Nowt so…

Today marks the 20th anniversary of Queer as Folk‘s premiere on Channel 4.

If you’re looking for some inspiring tale about how the show helped me to come out, you’ll be disappointed. In 1999 my family only had one TV and it would have been safely tuned to ITV, so I never saw any of Queer as Folk at the time.

I was certainly aware of the controversy, with the usual suspects in the Daily Mail and Express clutching their pearls over the series. I do remember a fellow passenger on my school bus making his displeasure clear at the giant billboard advertising the series every time we drove past it.

The BBC has a nice article about the anniversary, making the point that it was the first time gay mens’ lives had been depicted so frankly on screen. This was two years after Ellen announced she was gay to an entire airport, and EastEnders and Brookside had featured lesbian and gay characters too, but you rarely saw them indulge in anything more erotic than peck on the cheek. Queer as Folk broke many taboos, and for curious straight viewers who tuned in, it was probably their first exposure to things gay men enjoy, like Doctor Who and rimming.

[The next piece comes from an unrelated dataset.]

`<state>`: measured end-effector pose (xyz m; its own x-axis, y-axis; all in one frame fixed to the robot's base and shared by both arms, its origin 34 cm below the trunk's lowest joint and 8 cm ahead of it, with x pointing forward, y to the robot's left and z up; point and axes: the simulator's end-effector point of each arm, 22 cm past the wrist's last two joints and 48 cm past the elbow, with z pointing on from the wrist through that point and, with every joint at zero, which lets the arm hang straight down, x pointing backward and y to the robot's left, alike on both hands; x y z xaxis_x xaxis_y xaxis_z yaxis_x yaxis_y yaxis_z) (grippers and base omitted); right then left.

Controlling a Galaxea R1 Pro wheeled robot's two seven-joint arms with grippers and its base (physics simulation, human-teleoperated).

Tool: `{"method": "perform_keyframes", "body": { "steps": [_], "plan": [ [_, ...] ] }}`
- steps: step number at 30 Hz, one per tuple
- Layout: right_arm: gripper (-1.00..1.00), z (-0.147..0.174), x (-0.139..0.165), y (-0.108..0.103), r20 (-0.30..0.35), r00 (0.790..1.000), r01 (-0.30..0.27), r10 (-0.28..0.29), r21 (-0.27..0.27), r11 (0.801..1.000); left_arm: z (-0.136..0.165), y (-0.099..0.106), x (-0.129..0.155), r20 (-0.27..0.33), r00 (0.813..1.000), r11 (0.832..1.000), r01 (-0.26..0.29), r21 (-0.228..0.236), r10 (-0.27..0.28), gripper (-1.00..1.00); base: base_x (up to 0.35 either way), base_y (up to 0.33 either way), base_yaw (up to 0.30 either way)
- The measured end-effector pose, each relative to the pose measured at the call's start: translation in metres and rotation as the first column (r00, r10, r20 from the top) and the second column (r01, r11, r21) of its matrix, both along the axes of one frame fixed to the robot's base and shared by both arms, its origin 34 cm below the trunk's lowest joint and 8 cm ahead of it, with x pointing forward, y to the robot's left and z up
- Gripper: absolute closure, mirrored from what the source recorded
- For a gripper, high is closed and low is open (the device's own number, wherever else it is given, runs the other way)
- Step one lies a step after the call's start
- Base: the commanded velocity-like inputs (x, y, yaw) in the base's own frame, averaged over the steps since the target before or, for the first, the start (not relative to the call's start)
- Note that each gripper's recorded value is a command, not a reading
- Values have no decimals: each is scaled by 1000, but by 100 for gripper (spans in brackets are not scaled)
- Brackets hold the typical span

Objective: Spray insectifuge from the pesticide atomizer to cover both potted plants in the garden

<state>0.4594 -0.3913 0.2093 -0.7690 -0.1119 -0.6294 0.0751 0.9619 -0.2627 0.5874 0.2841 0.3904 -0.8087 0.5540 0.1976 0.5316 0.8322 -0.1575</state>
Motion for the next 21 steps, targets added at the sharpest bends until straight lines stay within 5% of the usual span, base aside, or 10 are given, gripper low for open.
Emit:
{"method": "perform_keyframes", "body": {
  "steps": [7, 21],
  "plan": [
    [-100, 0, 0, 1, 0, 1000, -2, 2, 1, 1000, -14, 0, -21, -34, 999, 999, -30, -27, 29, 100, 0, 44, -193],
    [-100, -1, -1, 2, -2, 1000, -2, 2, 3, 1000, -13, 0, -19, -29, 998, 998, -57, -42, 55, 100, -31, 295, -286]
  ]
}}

A few years later BBC Choice (remember them?) showed the US version, so this was the one I saw first. By this time I did have a TV in my room, but I was still deeply closeted, so it was with the sound turned way down and with one hand on the remote at all times, in case mum or dad entered without knocking with a cup of tea. And it was only in 2009, when E4 repeated the series for the 10th anniversary, that I actually saw the original UK version in full.

Things have moved on in the last two decades. We have LGBT politicians and LGBT sports stars, and taboos around the subject are disappearing – when Tom Daley came out in 2013, it was freely discussed on Children’s BBC. But it still feels unusual and daring to have LGBT characters front and centre on a TV show, rather than in a supporting role. And while you will find lots of shows willing to drop in the odd sly reference to Grindr, depictions of gay sex on screen are still very rare, at least in mainstream film and TV.

QaF remains a seminal series, well worth watching if you’ve never seen it. I can even forgive it for introducing the world to Antony Cotton.

If you’re in the UK, every episode of Queer as Folk is available on All4.